Kate looked at Jack, surprised by his sudden intensity. What was he getting at?
But Fielding seemed to understand. He nodded, saying, "I still say I'm your friend's best hope. I've got a head start on this and I'm going to keep after it. If I'm going to get stuck with the blame for the contaminant, then I might as well take the credit for discovering how to control it. You watch. Before the CDC has even begun to roll, I'll have the solution for you."
Kate thought him overly optimistic but didn't want to discourage him.
"Thank you," she said.
"And if I could just get a sample of Jeanette's blood," Fielding said, "it would certainly speed the process."
"We'll see what we can do," Jack told him.
After they'd left Fielding's office, Kate asked, "How do you think we're going to get blood from Jeanette?"
He shrugged. "You'd be surprised. Lots of ways to get blood."
Kate sighed and let it go. At least the experts were on the case now. She knew the Center for Disease Control, despite its worldwide renown, was neither infallible nor omnipotent, but it had access to the best virologists in the world. She felt confident that a solution was on the way.
But just as her spirits began to lift, they dipped. Would she need treatment too? Although she had no way of knowing for sure, and did not want to believe it, Kate suspected that Jeanette had infected her with the rogue virus.
Why? Why would Jeanette do such a thing to her? She shuddered at the thought of an unidentified organism taking up residence in her body, invading her cells and multiplying. What could it be doing to her?
12
Stan paid the cabby and joined Joe at the curb.

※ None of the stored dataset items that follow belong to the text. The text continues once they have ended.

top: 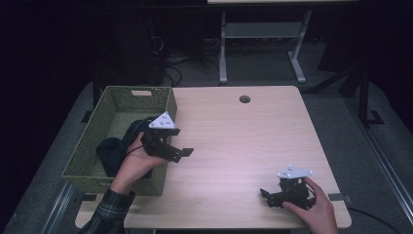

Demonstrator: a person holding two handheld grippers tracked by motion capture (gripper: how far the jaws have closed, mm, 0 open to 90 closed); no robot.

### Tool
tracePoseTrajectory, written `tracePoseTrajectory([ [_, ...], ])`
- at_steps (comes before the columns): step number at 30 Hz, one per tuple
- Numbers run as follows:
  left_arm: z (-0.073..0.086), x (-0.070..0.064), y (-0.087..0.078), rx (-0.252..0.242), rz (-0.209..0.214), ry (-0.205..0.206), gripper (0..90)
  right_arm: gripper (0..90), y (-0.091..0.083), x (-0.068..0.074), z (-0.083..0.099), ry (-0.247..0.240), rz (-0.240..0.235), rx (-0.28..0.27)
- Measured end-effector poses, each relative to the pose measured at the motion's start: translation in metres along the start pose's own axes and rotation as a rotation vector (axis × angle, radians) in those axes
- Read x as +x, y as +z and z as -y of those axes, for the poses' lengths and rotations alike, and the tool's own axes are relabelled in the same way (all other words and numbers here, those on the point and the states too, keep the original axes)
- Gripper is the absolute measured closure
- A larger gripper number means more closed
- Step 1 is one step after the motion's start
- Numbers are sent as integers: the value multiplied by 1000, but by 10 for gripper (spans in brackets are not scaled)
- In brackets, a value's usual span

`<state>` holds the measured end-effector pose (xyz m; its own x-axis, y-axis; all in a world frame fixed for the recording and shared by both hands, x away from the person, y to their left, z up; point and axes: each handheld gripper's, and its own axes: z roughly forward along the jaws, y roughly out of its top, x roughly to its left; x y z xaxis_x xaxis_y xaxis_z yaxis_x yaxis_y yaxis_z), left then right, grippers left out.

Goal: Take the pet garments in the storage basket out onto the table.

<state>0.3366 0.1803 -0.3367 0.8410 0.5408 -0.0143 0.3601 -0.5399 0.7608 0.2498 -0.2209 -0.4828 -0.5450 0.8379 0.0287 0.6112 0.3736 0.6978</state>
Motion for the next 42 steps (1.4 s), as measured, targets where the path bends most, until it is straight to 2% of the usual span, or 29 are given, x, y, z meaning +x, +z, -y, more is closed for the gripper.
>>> tracePoseTrajectory([
  [13,10,17,-16,-15,-40,-37,140,0,0,0,0,1,0,0],
  [29,19,33,-40,-36,-87,-59,142,0,0,0,0,1,0,1],
  [32,22,39,-45,-28,-102,-55,144,0,0,0,0,0,0,1],
  [33,25,42,-48,-34,-110,-68,144,0,0,0,0,0,0,1],
  [35,26,44,-50,-31,-112,-66,144,0,0,0,0,0,0,1],
  [37,29,48,-53,-35,-122,-81,144,0,0,0,0,1,0,1],
  [42,39,59,-60,-16,-154,-96,144,0,0,0,0,3,0,0],
])
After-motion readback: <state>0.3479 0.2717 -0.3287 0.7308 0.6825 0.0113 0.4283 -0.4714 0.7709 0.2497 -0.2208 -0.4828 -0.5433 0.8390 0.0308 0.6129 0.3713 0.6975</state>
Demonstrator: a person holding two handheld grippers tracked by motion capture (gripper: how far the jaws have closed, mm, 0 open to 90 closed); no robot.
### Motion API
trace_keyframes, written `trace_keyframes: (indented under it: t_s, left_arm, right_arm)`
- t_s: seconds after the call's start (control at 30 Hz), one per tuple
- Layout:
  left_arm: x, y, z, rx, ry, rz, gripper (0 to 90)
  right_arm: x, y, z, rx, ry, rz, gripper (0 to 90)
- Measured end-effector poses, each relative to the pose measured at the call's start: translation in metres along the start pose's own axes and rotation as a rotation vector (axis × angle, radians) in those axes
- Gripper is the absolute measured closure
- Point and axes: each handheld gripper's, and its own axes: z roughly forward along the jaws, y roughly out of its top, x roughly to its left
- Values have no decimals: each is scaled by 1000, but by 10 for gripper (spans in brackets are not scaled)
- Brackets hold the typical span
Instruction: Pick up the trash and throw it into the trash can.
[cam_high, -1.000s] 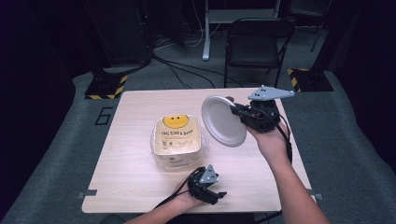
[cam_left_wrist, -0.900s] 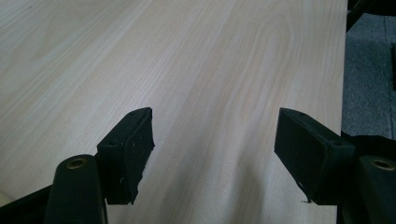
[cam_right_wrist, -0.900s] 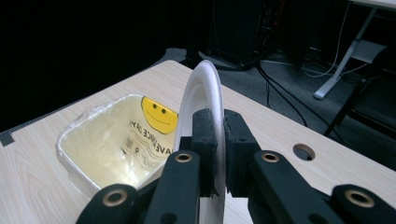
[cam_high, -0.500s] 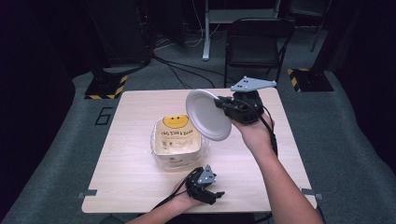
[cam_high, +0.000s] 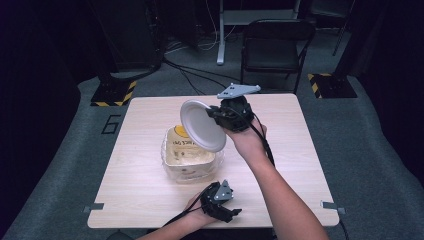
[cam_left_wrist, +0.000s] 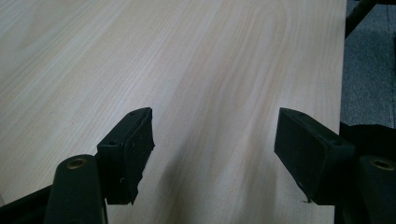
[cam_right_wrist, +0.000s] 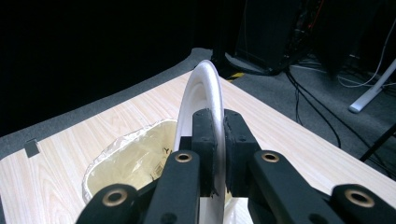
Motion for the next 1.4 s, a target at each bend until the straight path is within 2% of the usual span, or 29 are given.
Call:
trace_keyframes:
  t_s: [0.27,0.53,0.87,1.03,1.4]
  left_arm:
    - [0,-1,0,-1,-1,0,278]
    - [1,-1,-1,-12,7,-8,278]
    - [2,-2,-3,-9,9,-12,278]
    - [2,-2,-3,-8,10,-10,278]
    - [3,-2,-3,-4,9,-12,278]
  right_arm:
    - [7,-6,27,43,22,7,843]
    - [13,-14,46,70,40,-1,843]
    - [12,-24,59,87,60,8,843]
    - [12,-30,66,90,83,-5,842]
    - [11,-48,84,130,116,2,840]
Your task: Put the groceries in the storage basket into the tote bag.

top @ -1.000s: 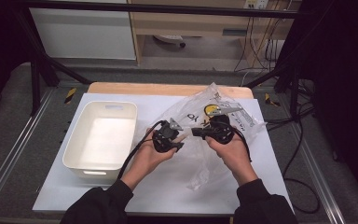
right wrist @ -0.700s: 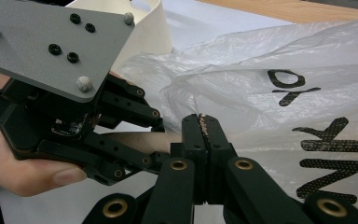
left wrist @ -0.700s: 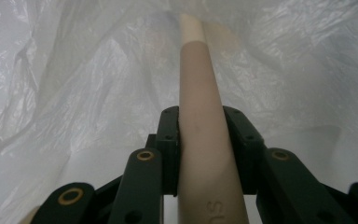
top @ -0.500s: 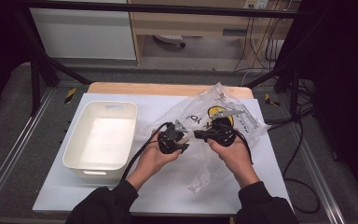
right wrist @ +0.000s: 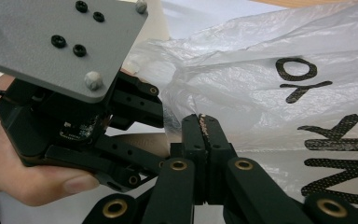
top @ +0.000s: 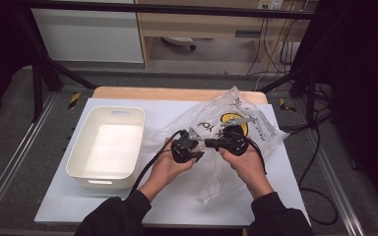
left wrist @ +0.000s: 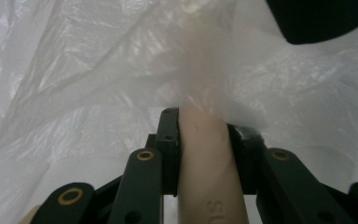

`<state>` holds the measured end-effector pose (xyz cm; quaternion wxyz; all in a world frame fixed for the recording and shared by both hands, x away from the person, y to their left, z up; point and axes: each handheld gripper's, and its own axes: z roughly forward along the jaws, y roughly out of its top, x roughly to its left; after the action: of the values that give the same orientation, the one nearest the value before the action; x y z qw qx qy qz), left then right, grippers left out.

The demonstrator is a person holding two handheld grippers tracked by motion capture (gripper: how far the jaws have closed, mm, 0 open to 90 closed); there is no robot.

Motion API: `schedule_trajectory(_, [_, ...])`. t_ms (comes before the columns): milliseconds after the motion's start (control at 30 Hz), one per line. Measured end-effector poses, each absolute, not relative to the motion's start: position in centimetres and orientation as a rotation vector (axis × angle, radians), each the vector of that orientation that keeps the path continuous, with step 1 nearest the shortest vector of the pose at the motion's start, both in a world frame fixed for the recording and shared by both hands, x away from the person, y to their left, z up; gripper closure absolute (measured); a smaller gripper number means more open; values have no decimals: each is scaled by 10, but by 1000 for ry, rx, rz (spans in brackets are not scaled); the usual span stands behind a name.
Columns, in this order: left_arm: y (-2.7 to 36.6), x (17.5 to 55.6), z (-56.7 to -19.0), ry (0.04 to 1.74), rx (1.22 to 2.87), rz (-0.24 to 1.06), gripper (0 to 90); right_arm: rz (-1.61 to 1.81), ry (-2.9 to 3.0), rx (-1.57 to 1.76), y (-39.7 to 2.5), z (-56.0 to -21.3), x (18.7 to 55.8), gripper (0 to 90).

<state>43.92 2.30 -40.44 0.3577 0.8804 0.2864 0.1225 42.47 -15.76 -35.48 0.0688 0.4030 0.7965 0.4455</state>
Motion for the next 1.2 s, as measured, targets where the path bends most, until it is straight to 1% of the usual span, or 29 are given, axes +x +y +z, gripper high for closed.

"What do you think they were doing over at that medical center?" Joe asked.
"Beats me."
They'd followed their guy and his woman over to the East Side, hung around First Avenue for what seemed like hours, then tailed them back here to their starting point.
"Think he's got cancer or something?"
Stan didn't remember a sign on the building that said anything about cancer. What was going on in Joe's head?

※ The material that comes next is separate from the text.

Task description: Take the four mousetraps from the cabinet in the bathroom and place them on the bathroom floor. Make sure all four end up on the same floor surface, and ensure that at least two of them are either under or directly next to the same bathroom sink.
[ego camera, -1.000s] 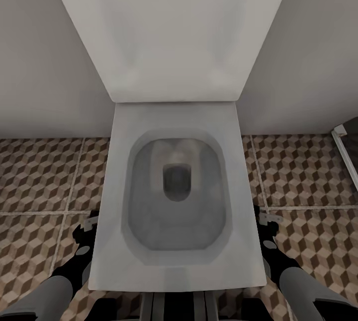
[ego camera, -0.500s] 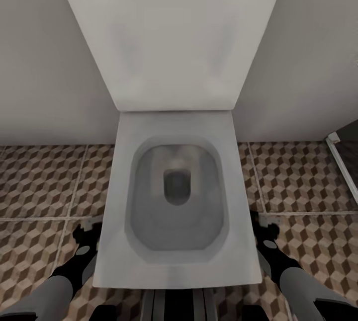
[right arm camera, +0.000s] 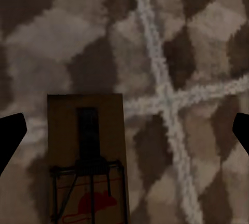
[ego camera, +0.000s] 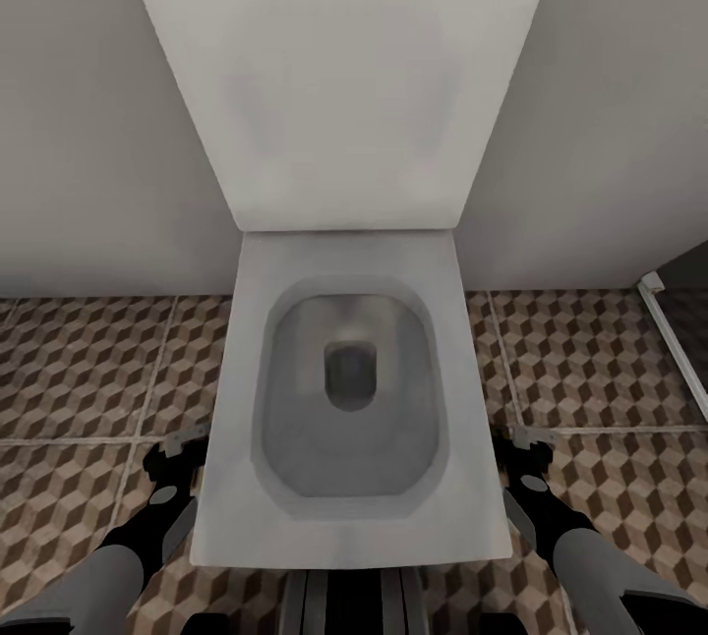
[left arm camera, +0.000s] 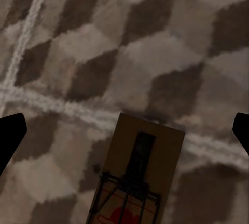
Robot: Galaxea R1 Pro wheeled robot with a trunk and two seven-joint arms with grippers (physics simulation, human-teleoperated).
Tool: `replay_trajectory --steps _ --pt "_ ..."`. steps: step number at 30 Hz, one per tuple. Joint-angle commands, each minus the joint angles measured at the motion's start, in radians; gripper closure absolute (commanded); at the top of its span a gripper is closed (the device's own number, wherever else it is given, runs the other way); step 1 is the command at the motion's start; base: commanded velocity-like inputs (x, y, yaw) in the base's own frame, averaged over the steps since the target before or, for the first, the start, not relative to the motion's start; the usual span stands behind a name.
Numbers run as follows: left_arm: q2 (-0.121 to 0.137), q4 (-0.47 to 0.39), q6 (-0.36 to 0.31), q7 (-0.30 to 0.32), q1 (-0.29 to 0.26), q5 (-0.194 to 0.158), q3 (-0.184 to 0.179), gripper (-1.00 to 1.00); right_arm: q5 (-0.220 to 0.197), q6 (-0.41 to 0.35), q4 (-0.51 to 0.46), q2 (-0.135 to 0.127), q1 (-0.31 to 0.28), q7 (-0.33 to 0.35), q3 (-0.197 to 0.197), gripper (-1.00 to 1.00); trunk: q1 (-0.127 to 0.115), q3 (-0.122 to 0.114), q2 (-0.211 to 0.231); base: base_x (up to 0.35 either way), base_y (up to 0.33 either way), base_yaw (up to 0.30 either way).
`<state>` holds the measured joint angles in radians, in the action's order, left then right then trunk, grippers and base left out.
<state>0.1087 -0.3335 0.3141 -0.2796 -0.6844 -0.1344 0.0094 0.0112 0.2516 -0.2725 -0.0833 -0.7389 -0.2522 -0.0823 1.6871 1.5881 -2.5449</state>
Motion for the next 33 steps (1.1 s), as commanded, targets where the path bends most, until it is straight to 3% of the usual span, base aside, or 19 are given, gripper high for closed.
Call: replay_trajectory --steps 1,33 --pt "0.000 0.001 0.005 0.001 -0.001 -0.010 -0.002 -1.00 0.001 0.005 0.001 0.000 0.000 0.001 -0.005 -1.00 0.000 0.000 0.000 0.000 0.000 0.000" --pt "0.001 0.001 0.005 0.002 0.000 -0.009 -0.002 -1.00 0.001 0.005 0.001 0.000 0.000 0.002 -0.005 -1.00 0.000 0.000 0.000 0.000 0.000 0.000"
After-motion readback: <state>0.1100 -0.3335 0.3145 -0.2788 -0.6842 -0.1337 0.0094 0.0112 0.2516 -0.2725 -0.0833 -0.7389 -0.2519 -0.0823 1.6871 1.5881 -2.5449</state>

"How would I know? And what difference does it make?"
"Because if he's got the Big C, maybe we don't do him right away. Maybe we wait and watch him rot for a few months, then do him."
They stood way up toward Sixth near a framing place where they had a long view of the front of the apartment building. Their guy hadn't gone in yet. He hung outside the front door talking to his lady.